Dataset entries:
————
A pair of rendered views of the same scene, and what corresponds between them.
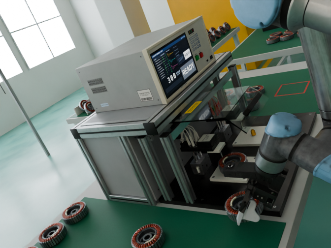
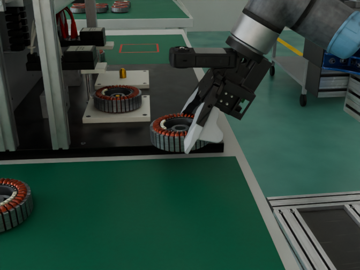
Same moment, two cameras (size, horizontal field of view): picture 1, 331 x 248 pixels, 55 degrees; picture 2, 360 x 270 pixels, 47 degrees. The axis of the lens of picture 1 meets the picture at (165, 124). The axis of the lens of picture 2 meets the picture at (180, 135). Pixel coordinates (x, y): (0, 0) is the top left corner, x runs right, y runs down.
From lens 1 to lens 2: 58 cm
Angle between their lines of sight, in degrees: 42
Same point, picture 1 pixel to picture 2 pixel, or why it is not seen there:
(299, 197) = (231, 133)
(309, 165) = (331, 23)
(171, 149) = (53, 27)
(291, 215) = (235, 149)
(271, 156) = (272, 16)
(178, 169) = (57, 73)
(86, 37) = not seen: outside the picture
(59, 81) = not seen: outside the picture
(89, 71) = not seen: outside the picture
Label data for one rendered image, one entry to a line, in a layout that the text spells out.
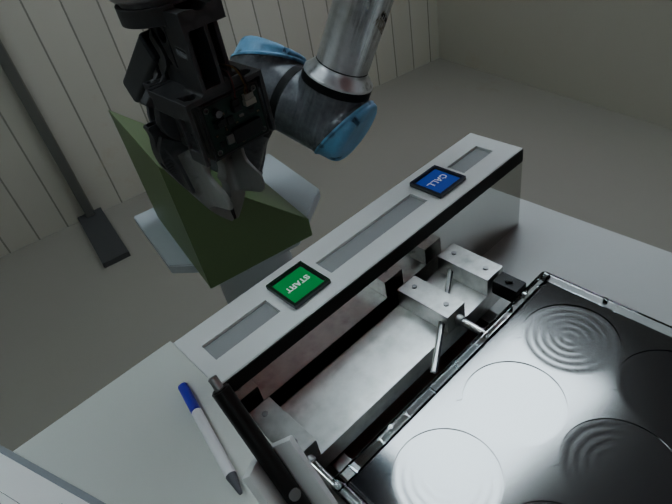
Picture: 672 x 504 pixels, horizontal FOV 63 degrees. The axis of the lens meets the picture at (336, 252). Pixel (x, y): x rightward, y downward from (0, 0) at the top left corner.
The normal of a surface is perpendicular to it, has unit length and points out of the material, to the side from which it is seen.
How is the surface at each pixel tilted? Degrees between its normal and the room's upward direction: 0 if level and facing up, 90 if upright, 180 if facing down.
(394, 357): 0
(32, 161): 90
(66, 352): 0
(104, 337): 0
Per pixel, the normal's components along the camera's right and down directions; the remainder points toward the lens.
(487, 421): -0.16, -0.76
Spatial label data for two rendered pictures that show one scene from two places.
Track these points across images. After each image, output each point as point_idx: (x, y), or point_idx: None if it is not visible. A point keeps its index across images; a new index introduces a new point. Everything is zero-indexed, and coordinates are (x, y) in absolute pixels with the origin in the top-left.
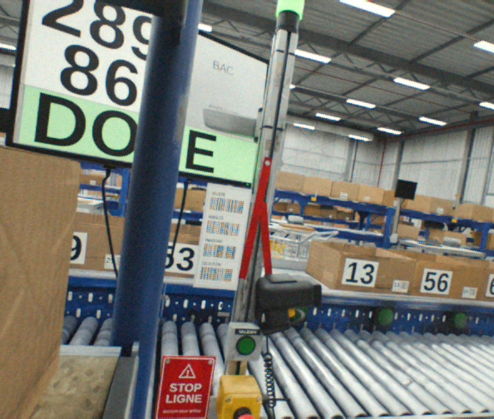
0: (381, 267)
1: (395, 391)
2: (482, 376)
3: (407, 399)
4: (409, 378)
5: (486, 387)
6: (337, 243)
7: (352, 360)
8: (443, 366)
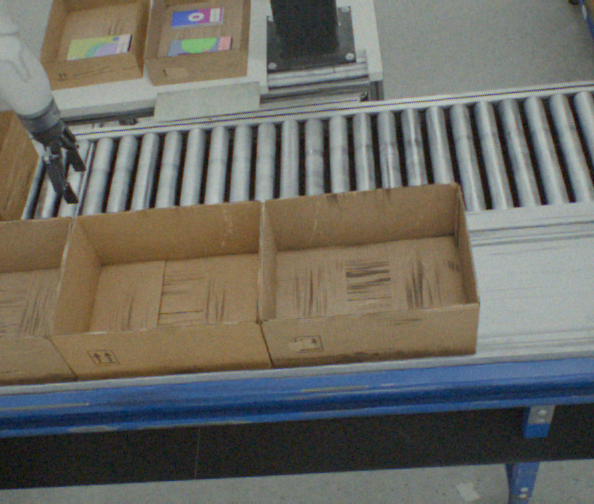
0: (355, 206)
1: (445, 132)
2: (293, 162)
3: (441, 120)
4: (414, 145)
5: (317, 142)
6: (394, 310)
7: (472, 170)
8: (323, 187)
————
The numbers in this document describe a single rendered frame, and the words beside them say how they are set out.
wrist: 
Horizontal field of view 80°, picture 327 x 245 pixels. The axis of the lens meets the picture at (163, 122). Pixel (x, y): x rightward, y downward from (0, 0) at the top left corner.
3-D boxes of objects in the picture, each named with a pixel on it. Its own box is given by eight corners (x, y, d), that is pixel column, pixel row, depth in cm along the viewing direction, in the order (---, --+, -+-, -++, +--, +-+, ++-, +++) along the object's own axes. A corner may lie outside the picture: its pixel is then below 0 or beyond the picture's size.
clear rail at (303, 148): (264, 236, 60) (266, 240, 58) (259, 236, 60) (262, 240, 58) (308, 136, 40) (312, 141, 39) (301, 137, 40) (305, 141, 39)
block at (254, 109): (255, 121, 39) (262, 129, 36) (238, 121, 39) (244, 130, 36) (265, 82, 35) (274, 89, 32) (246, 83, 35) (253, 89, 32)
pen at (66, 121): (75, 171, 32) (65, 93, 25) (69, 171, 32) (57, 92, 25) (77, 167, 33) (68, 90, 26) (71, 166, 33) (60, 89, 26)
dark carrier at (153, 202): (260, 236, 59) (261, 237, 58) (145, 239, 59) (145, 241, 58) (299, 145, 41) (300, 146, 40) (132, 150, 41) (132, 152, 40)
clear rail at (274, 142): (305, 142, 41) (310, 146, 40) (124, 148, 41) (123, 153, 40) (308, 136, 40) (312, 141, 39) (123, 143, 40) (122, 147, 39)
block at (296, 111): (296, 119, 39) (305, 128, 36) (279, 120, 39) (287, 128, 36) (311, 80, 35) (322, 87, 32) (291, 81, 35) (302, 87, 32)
————
## ACTIVITY
As listed above, the lines from the line with "pen at (66, 121): (75, 171, 32)" to the line with "block at (296, 111): (296, 119, 39)" are to be echoed exactly, with both ends included and nothing added.

## EXERCISE RESPONSE
pen at (66, 121): (75, 171, 32) (65, 93, 25) (69, 171, 32) (57, 92, 25) (77, 167, 33) (68, 90, 26) (71, 166, 33) (60, 89, 26)
dark carrier at (153, 202): (260, 236, 59) (261, 237, 58) (145, 239, 59) (145, 241, 58) (299, 145, 41) (300, 146, 40) (132, 150, 41) (132, 152, 40)
clear rail at (274, 142): (305, 142, 41) (310, 146, 40) (124, 148, 41) (123, 153, 40) (308, 136, 40) (312, 141, 39) (123, 143, 40) (122, 147, 39)
block at (296, 111): (296, 119, 39) (305, 128, 36) (279, 120, 39) (287, 128, 36) (311, 80, 35) (322, 87, 32) (291, 81, 35) (302, 87, 32)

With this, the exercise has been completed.